Потом навстречу кораблю выплывают маленькие суденышки из гавани, на борт поднимаются чиновники, выправляют бумаги, подтверждают таможенные документы, осматривают грузы и назначают пошлину, и, наконец, судну разрешают проплыть по изгибу Змеиного Зуба — толстые цепи в это мирное время убирают. Корабль проплывает между узкими утесами, и путешественники смотрят вверх на стены и на стражников по обеим сторонам, вспоминая о сарантийском огне, который обрушивался на злосчастных врагов, вздумавших захватить священный, охраняемый Джадом Город. Благоговение уступает место страху — или соединяется с ним.
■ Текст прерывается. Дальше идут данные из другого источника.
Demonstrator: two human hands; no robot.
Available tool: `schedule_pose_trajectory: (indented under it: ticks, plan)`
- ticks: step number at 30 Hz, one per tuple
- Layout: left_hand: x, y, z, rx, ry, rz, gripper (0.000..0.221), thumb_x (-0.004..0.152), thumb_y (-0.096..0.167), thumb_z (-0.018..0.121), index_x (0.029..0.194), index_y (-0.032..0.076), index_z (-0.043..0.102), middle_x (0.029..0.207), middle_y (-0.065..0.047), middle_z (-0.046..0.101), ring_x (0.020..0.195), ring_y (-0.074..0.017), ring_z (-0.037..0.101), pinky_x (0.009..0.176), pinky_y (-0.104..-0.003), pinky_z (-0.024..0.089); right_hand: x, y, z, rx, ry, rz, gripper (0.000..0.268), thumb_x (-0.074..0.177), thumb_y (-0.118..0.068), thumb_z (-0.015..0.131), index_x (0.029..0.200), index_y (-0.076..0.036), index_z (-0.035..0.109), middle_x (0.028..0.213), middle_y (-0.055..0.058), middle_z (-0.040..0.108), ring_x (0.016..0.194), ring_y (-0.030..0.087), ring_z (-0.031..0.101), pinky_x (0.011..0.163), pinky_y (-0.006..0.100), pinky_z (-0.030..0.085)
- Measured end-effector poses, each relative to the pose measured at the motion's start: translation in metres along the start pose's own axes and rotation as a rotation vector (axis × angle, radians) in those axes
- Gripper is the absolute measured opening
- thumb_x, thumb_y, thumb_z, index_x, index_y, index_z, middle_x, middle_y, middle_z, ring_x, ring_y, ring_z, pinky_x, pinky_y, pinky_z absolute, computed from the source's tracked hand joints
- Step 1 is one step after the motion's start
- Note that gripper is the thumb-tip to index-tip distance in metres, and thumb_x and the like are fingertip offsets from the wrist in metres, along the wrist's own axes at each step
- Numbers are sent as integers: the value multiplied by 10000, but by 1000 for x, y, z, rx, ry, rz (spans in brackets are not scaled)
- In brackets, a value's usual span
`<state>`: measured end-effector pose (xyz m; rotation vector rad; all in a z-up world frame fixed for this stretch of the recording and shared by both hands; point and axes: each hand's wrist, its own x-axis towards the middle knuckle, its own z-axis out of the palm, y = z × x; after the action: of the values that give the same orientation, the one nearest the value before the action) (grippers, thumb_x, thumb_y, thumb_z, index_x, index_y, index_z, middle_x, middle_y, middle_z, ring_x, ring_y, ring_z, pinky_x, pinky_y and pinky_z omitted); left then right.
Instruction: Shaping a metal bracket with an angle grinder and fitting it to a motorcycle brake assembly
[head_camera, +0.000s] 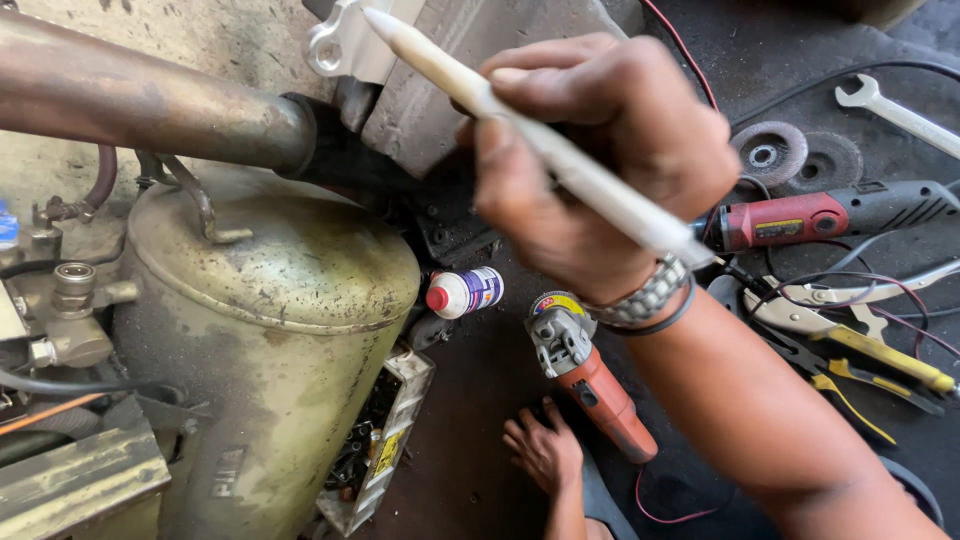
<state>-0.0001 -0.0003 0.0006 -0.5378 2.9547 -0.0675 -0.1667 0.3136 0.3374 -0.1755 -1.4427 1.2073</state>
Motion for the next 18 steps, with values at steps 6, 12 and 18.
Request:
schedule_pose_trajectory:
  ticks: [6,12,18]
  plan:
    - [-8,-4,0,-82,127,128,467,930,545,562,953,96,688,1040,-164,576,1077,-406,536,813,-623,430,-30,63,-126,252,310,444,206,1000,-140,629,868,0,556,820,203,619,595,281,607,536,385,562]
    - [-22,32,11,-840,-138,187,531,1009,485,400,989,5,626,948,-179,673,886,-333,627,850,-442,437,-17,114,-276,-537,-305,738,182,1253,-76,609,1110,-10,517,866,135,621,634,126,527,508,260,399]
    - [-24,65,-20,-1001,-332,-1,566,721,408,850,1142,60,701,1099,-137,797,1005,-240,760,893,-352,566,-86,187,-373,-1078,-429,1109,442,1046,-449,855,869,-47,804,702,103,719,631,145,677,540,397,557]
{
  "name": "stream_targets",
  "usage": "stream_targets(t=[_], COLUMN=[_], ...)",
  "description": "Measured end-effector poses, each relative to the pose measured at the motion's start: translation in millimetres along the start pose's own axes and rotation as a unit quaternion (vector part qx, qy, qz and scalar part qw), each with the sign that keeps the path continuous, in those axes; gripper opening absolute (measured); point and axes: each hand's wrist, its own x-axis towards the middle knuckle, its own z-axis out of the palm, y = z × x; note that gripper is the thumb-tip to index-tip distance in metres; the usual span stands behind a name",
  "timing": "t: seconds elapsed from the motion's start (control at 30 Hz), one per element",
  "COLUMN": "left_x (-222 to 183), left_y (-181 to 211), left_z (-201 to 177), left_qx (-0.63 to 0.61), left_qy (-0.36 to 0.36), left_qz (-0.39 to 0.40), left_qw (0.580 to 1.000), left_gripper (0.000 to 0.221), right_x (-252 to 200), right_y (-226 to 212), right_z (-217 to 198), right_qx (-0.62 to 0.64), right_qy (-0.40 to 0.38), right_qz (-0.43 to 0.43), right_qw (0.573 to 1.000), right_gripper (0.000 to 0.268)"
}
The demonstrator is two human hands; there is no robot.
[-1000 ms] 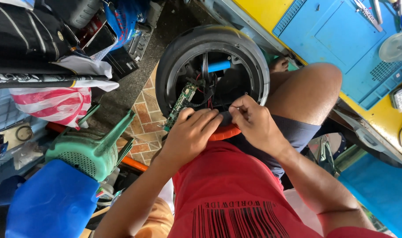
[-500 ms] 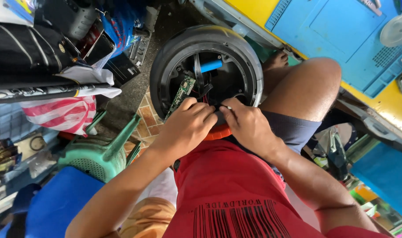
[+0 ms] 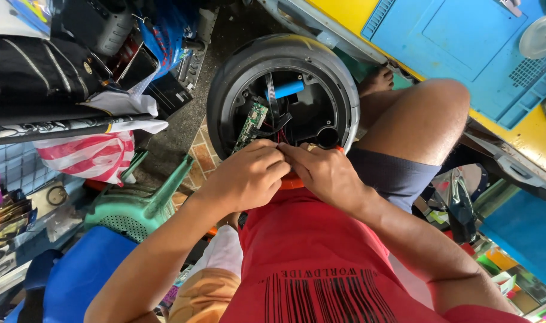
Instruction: Examining and manipulating the internal circuit board and wiring of an electronic device for repair.
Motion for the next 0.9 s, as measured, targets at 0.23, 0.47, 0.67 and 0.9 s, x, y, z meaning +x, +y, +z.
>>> stream_targets(t=[0.23,0.47,0.67,0.9], left_x=[59,82,96,88], left_y=[-31,-84,-73,-79], left_z=[-21,23,34,78], left_qx=[-0.039,0.054,0.196,0.365], left_qy=[-0.017,-0.188,-0.248,-0.346], left_qz=[-0.075,-0.113,-0.121,0.104], left_qw=[0.996,0.974,0.941,0.858], left_gripper=[0.008,0.042,0.037,0.027], right_x=[-17,-5,-3,-11], right_y=[32,10,15,24], right_z=[22,-2,2,6], right_qx=[-0.040,0.003,-0.005,0.005], right_qy=[-0.008,-0.017,-0.007,-0.001], right_qz=[-0.002,0.034,0.015,0.025], right_qw=[0.999,0.999,1.000,1.000], right_gripper=[0.013,0.020,0.020,0.022])
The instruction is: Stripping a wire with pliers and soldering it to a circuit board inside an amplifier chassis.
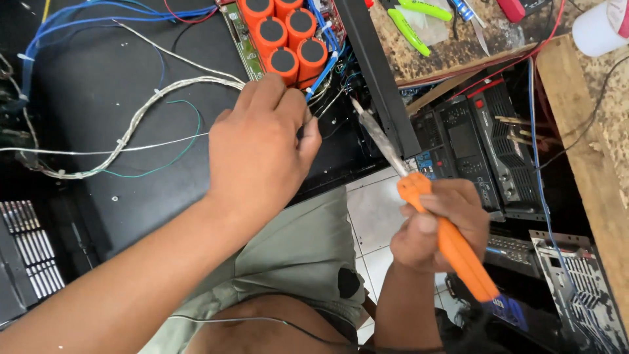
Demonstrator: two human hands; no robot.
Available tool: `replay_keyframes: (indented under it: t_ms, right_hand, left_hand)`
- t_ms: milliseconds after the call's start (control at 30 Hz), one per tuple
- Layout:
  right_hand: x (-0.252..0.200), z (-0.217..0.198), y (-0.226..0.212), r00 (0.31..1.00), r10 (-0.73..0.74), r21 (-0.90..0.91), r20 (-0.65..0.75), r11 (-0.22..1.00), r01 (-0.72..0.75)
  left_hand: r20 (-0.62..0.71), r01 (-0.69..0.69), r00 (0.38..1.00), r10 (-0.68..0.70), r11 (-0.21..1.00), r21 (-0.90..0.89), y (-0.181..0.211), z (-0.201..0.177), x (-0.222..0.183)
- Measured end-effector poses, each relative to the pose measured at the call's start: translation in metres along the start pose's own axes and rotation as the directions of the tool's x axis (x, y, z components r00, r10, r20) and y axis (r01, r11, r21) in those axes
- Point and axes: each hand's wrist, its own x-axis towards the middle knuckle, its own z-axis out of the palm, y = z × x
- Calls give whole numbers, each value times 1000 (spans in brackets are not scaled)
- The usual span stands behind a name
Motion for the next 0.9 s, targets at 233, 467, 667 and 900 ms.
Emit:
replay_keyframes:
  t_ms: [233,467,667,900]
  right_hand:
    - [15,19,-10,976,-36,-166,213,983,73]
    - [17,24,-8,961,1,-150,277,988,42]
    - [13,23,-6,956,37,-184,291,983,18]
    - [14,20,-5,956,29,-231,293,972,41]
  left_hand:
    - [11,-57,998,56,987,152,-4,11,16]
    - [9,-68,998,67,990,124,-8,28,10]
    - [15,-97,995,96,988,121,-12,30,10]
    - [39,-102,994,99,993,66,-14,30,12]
Сарантий — не убежище и не приют для слабых.
Корабль швартуется, следуя инструкциям управляющего портом, передаваемым при помощи сигнальных рожков и световых сигналов, а затем, после нового изучения бумаг, путешественник может, наконец, сойти на берег и попадает в многолюдные, шумные доки и на пристани Сарантия. Можно уйти нетвердой походкой прочь от воды, после стольких дней в море, и войти в Город, который более двухсот лет был как венцом славы Джада и восточной Империи, так и самым жалким, опасным, перенаселенным, неспокойным местом на земле.
Все это так, если приплыть по морю.
Если же вы приближаетесь к Городу по суше, через Тракезию, как это сделал сам император тридцать лет назад, то прежде всего остального вы видите тройные стены.
Находились несогласные, как всегда среди путешественников, — некоторая часть человечества, склонная иметь собственное мнение и громко высказывать его, — которые настаивали, что могущество и масштаб Сарантия более всего проявляются и ошеломляют этими титаническими стенами, сверкающими в лучах восходящего солнца. Такими и увидел их Кай Криспин Варенский утром, ровно через шесть недель после того, как покинул дом по приглашению императора, посланному другому человеку, чтобы найти смысл жизни, — если его не убьют как самозванца.
«В этом заложен парадокс», — думал он, глядя на смелый взлет стен, которые с суши охраняли подступы к Городу, стоящему на мысе. В тот момент у него не было настроения рассматривать парадоксы. Он здесь. На пороге. То, что должно начаться, сейчас может начаться.